Dataset entries:
★ ★ ★ ★
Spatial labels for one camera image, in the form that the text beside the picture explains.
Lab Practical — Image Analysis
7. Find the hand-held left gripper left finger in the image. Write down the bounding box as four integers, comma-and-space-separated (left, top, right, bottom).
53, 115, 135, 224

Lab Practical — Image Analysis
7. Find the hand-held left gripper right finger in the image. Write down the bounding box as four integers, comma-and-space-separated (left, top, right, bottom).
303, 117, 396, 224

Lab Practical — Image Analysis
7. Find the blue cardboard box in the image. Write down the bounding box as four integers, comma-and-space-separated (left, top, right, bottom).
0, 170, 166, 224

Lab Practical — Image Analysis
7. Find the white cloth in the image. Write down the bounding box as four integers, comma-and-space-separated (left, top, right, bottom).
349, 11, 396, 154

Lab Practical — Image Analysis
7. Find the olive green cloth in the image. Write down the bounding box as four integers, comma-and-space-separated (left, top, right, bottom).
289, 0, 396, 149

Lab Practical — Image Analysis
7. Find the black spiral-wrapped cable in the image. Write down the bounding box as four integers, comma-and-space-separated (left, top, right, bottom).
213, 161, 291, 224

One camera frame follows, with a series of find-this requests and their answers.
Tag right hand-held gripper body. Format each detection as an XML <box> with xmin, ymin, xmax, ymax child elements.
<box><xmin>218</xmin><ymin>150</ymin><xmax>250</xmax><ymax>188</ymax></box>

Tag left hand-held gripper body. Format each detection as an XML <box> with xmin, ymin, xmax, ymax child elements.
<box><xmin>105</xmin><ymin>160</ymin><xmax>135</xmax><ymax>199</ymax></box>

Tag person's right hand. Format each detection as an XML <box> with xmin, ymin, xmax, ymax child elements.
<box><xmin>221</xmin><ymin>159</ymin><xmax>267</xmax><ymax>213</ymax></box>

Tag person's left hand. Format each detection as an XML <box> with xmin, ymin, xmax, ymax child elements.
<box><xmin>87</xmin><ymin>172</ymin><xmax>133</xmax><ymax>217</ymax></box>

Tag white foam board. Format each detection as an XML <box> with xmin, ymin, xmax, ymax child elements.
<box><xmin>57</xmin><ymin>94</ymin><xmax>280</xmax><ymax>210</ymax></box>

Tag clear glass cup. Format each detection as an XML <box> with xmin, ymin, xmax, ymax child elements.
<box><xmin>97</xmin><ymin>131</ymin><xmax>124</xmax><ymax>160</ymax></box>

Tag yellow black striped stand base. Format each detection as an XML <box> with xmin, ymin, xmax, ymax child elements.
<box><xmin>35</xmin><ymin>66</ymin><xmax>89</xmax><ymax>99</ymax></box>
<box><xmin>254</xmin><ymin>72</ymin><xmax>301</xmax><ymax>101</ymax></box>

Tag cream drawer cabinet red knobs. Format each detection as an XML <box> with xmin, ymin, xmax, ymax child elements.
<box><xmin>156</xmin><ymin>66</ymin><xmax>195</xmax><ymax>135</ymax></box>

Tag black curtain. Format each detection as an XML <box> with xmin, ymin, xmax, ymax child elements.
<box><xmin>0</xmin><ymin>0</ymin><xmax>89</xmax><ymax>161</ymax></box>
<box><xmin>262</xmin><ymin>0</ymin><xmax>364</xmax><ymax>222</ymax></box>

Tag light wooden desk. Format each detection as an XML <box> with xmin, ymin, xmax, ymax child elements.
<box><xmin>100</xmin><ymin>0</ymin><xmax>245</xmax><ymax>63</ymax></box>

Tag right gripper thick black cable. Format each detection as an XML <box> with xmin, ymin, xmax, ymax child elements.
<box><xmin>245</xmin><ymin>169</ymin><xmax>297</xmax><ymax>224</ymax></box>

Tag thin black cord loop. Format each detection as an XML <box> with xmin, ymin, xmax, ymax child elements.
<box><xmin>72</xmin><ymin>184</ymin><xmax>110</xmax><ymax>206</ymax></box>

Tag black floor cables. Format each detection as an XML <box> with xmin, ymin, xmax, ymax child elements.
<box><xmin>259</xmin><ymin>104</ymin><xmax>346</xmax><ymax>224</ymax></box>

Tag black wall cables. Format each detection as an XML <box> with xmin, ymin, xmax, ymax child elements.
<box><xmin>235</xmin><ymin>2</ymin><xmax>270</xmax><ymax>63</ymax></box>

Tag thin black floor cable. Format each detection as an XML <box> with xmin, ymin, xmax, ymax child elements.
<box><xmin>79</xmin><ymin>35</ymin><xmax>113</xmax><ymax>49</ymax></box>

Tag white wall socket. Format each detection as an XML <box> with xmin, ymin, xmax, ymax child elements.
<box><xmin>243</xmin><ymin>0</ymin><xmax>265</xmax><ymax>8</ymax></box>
★ ★ ★ ★
Could each line above be retyped exactly?

Spatial labels for one camera image, in the form that the text beside the picture explains.
Lab Practical — Image Analysis
7. Find the hand-held left gripper left finger in the image. Write down the bounding box as four integers, comma-and-space-separated (left, top, right, bottom).
53, 115, 135, 224

Lab Practical — Image Analysis
7. Find the hand-held left gripper right finger in the image. Write down the bounding box as four integers, comma-and-space-separated (left, top, right, bottom).
303, 117, 396, 224

Lab Practical — Image Analysis
7. Find the blue cardboard box in the image. Write down the bounding box as four integers, comma-and-space-separated (left, top, right, bottom).
0, 170, 166, 224

Lab Practical — Image Analysis
7. Find the white cloth in the image. Write down the bounding box as four integers, comma-and-space-separated (left, top, right, bottom).
349, 11, 396, 154

Lab Practical — Image Analysis
7. Find the olive green cloth in the image. Write down the bounding box as four integers, comma-and-space-separated (left, top, right, bottom).
289, 0, 396, 149

Lab Practical — Image Analysis
7. Find the black spiral-wrapped cable in the image. Write down the bounding box as four integers, comma-and-space-separated (left, top, right, bottom).
213, 161, 291, 224

One camera frame follows, with a series of find-this requests and their answers.
Tag right hand-held gripper body. Format each detection as an XML <box> with xmin, ymin, xmax, ymax child elements.
<box><xmin>218</xmin><ymin>150</ymin><xmax>250</xmax><ymax>188</ymax></box>

Tag left hand-held gripper body. Format each detection as an XML <box> with xmin, ymin, xmax, ymax child elements.
<box><xmin>105</xmin><ymin>160</ymin><xmax>135</xmax><ymax>199</ymax></box>

Tag person's right hand. Format each detection as an XML <box> with xmin, ymin, xmax, ymax child elements.
<box><xmin>221</xmin><ymin>159</ymin><xmax>267</xmax><ymax>213</ymax></box>

Tag person's left hand. Format each detection as an XML <box> with xmin, ymin, xmax, ymax child elements.
<box><xmin>87</xmin><ymin>172</ymin><xmax>133</xmax><ymax>217</ymax></box>

Tag white foam board. Format each detection as an XML <box> with xmin, ymin, xmax, ymax child elements.
<box><xmin>57</xmin><ymin>94</ymin><xmax>280</xmax><ymax>210</ymax></box>

Tag clear glass cup. Format each detection as an XML <box> with xmin, ymin, xmax, ymax child elements.
<box><xmin>97</xmin><ymin>131</ymin><xmax>124</xmax><ymax>160</ymax></box>

Tag yellow black striped stand base. Format each detection as an XML <box> with xmin, ymin, xmax, ymax child elements.
<box><xmin>35</xmin><ymin>66</ymin><xmax>89</xmax><ymax>99</ymax></box>
<box><xmin>254</xmin><ymin>72</ymin><xmax>301</xmax><ymax>101</ymax></box>

Tag cream drawer cabinet red knobs. Format each detection as an XML <box> with xmin, ymin, xmax, ymax child elements.
<box><xmin>156</xmin><ymin>66</ymin><xmax>195</xmax><ymax>135</ymax></box>

Tag black curtain. Format each detection as an XML <box> with xmin, ymin, xmax, ymax child elements.
<box><xmin>0</xmin><ymin>0</ymin><xmax>89</xmax><ymax>161</ymax></box>
<box><xmin>262</xmin><ymin>0</ymin><xmax>364</xmax><ymax>222</ymax></box>

Tag light wooden desk. Format each detection as an XML <box> with xmin, ymin, xmax, ymax child elements.
<box><xmin>100</xmin><ymin>0</ymin><xmax>245</xmax><ymax>63</ymax></box>

Tag right gripper thick black cable. Format each detection as an XML <box> with xmin, ymin, xmax, ymax child elements.
<box><xmin>245</xmin><ymin>169</ymin><xmax>297</xmax><ymax>224</ymax></box>

Tag thin black cord loop. Format each detection as an XML <box> with xmin, ymin, xmax, ymax child elements.
<box><xmin>72</xmin><ymin>184</ymin><xmax>110</xmax><ymax>206</ymax></box>

Tag black floor cables. Format each detection as an XML <box> with xmin, ymin, xmax, ymax child elements.
<box><xmin>259</xmin><ymin>104</ymin><xmax>346</xmax><ymax>224</ymax></box>

Tag black wall cables. Format each detection as an XML <box> with xmin, ymin, xmax, ymax child elements.
<box><xmin>235</xmin><ymin>2</ymin><xmax>270</xmax><ymax>63</ymax></box>

Tag thin black floor cable. Format each detection as an XML <box> with xmin, ymin, xmax, ymax child elements.
<box><xmin>79</xmin><ymin>35</ymin><xmax>113</xmax><ymax>49</ymax></box>

Tag white wall socket. Format each detection as an XML <box> with xmin, ymin, xmax, ymax child elements.
<box><xmin>243</xmin><ymin>0</ymin><xmax>265</xmax><ymax>8</ymax></box>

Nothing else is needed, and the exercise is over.